Advances in artificial intelligence often stem from the development of new environments that abstract real-world situations into a form where research can be done conveniently. This paper contributes such an environment based on ideas inspired by elementary microeconomics. Agents learn to produce resources in a spatially complex world, trade them with one another, and consume those that they prefer. We show that the emergent production, consumption, and pricing behaviors respond to environmental conditions in the directions predicted by supply and demand shifts in Microeconomics. We also demonstrate settings where the agents' emergent prices for goods vary over space, reflecting the local abundance of goods in each region. After the price disparities emerge, some agents then discover a niche of transporting goods between regions with different prevailing prices---a profitable strategy because they can buy goods where they are cheap and sell them where they are expensive. Finally, in a series of ablation experiments, we investigate how choices in the bartering actions, agent architecture, and ability to consume tradable goods can either aid or inhibit the emergence of this economic behavior. This work is part of the environment development branch of a research program that aims to build human-like artificial general intelligence through multi-agent interactions in simulated societies. By considering what environment features were needed so that the basic phenomena of elementary micro-economics could emerge automatically from learning, we arrived at an environment that differs from those studied in prior multi-agent reinforcement learning work along several dimensions. For instance, the model incorporates heterogeneous tastes and physical abilities, and agents negotiate with one another as a grounded form of communication. To facilitate further work in this vein we will release an open-source implementation of the environment as part of the Melting Pot (Leibo 2021).
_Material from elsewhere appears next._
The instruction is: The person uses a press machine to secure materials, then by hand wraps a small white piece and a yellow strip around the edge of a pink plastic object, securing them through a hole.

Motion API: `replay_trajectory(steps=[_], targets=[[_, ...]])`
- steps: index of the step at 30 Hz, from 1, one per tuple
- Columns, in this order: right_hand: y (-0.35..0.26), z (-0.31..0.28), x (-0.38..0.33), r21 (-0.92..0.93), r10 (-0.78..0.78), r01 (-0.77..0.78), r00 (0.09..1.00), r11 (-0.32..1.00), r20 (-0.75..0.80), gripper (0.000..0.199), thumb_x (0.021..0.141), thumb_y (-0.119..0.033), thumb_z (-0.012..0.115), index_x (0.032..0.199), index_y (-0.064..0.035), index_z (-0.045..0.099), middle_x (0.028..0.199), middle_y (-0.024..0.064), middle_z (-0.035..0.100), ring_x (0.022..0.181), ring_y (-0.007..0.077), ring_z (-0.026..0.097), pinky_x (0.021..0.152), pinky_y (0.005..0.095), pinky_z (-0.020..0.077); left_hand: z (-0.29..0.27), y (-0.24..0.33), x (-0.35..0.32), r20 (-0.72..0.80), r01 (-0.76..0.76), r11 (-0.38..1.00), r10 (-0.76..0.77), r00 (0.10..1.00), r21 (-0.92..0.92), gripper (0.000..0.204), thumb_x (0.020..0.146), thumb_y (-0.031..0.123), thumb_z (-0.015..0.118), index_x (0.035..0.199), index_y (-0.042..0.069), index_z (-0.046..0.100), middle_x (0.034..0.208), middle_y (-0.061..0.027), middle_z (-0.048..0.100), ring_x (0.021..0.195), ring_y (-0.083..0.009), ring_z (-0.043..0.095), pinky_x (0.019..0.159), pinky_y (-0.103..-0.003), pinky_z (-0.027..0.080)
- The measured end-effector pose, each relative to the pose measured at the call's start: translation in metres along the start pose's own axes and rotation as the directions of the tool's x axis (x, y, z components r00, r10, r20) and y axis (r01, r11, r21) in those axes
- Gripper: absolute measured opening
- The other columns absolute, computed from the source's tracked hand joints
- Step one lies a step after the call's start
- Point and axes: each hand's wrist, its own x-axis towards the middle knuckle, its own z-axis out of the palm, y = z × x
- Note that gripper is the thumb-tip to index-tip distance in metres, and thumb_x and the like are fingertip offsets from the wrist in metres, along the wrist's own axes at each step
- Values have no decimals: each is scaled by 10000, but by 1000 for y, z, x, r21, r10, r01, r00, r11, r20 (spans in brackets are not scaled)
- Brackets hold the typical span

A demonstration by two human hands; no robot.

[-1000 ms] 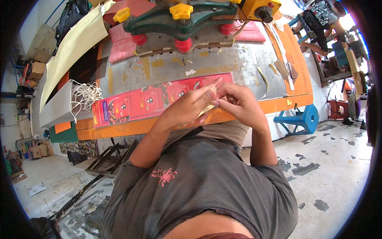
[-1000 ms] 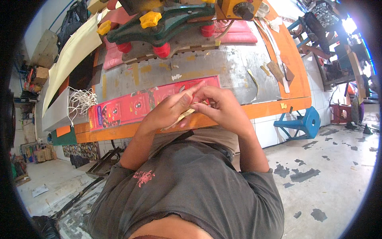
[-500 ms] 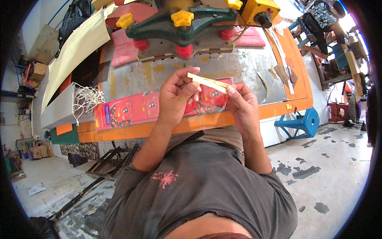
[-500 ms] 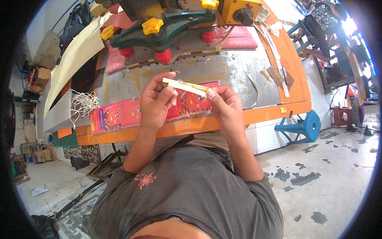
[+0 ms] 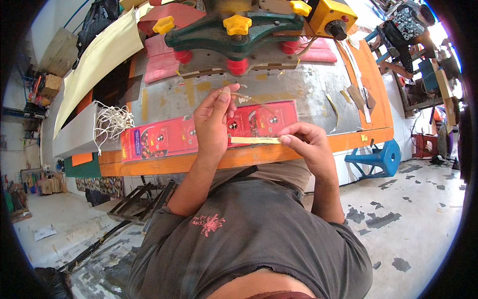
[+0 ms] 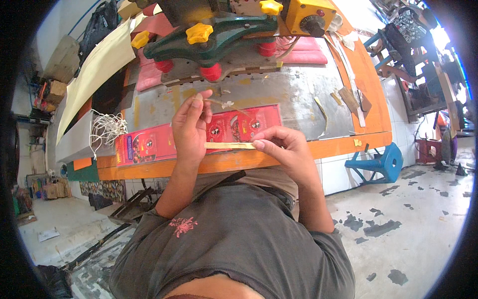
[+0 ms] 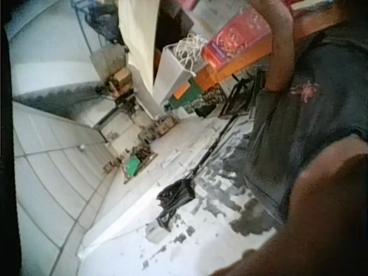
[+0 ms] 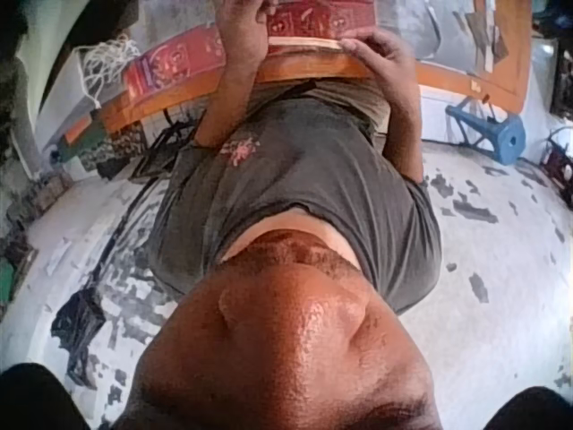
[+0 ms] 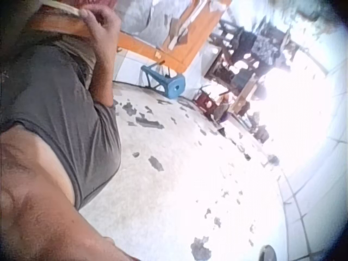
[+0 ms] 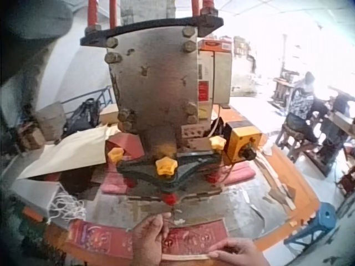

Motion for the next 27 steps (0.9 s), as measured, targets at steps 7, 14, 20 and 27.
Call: replay_trajectory(steps=[7,14,20,27], targets=[[-4,25,7,-10,-250,254,942,967,-225,107,1042,-88,735,1108,-6,716,965,-27,715,856,15,603,733,191,475,6,-2,-8,88,43,959,-70,994,281,322,1124,208,601,1241,-59,737,1152,-152,773,981,-171,738,854,-290,579],[10,23,15,-181,-289,243,907,953,-307,113,1039,-108,746,1077,-3,730,860,-57,673,718,-2,539,631,187,420,1,1,-10,222,39,977,-86,971,208,340,1148,202,548,1334,-48,684,1154,-134,772,973,-159,746,840,-277,575],[13,21,13,-257,-320,238,880,937,-351,112,1019,-106,769,1052,-4,737,839,-60,671,701,-3,522,613,193,397,11,3,-12,222,13,974,-65,973,227,324,1140,110,538,1420,-23,631,1178,-110,761,1040,-130,726,918,-274,591],[-1,26,8,-121,-299,274,888,954,-350,111,1022,-106,770,1063,-10,730,854,-51,681,709,-4,524,627,188,400,15,0,-10,247,-60,955,-14,969,291,401,1119,51,536,1510,-13,475,1248,-228,747,1172,-252,739,993,-349,619]])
In our recent paper, we explore how populations of deep reinforcement learning (deep RL) agents can learn microeconomic behaviours, such as production, consumption, and trading of goods. We find that artificial agents learn to make economically rational decisions about production, consumption, and prices, and react appropriately to supply and demand changes. The population converges to local prices that reflect the nearby abundance of resources, and some agents learn to transport goods between these areas to “buy low and sell high”. This work advances the broader multi-agent reinforcement learning research agenda by introducing new social challenges for agents to learn how to solve.
Insofar as the goal of multi-agent reinforcement learning research is to eventually produce agents that work across the full range and complexity of human social intelligence, the set of domains so far considered has been woefully incomplete. It is still missing crucial domains where human intelligence excels, and humans spend significant amounts of time and energy. The subject matter of economics is one such domain. Our goal in this work is to establish environments based on the themes of trading and negotiation for use by researchers in multi-agent reinforcement learning.
Economics uses agent-based models to simulate how economies behave. These agent-based models often build in economic assumptions about how agents should act. In this work, we present a multi-agent simulated world where agents can learn economic behaviours from scratch, in ways familiar to any Microeconomics 101 student: decisions about production, consumption, and prices. But our agents also must make other choices that follow from a more physically embodied way of thinking. They must navigate a physical environment, find trees to pick fruits, and partners to trade them with. Recent advances in deep RL techniques now make it possible to create agents that can learn these behaviours on their own, without requiring a programmer to encode domain knowledge.
Our environment, called Fruit Market, is a multiplayer environment where agents produce and consume two types of fruit: apples and bananas. Each agent is skilled at producing one type of fruit, but has a preference for the other – if the agents can learn to barter and exchange goods, both parties would be better off.
In our experiments, we demonstrate that current deep RL agents can learn to trade, and their behaviours in response to supply and demand shifts align with what microeconomic theory predicts. We then build on this work to present scenarios that would be very difficult to solve using analytical models, but which are straightforward for our deep RL agents. For example, in environments where each type of fruit grows in a different area, we observe the emergence of different price regions related to the local abundance of fruit, as well as the subsequent learning of arbitrage behaviour by some agents, who begin to specialise in transporting fruit between these regions.
The field of agent-based computational economics uses similar simulations for economics research. In this work, we also demonstrate that state-of-the-art deep RL techniques can flexibly learn to act in these environments from their own experience, without needing to have economic knowledge built in. This highlights the reinforcement learning community’s recent progress in multi-agent RL and deep RL, and demonstrates the potential of multi-agent techniques as tools to advance simulated economics research.
As a path to artificial general intelligence (AGI), multi-agent reinforcement learning research should encompass all critical domains of social intelligence. However, until now it hasn’t incorporated traditional economic phenomena such as trade, bargaining, specialisation, consumption, and production. This paper fills this gap and provides a platform for further research. To aid future research in this area, the Fruit Market environment will be included in the next release of the Melting Pot suite of environments.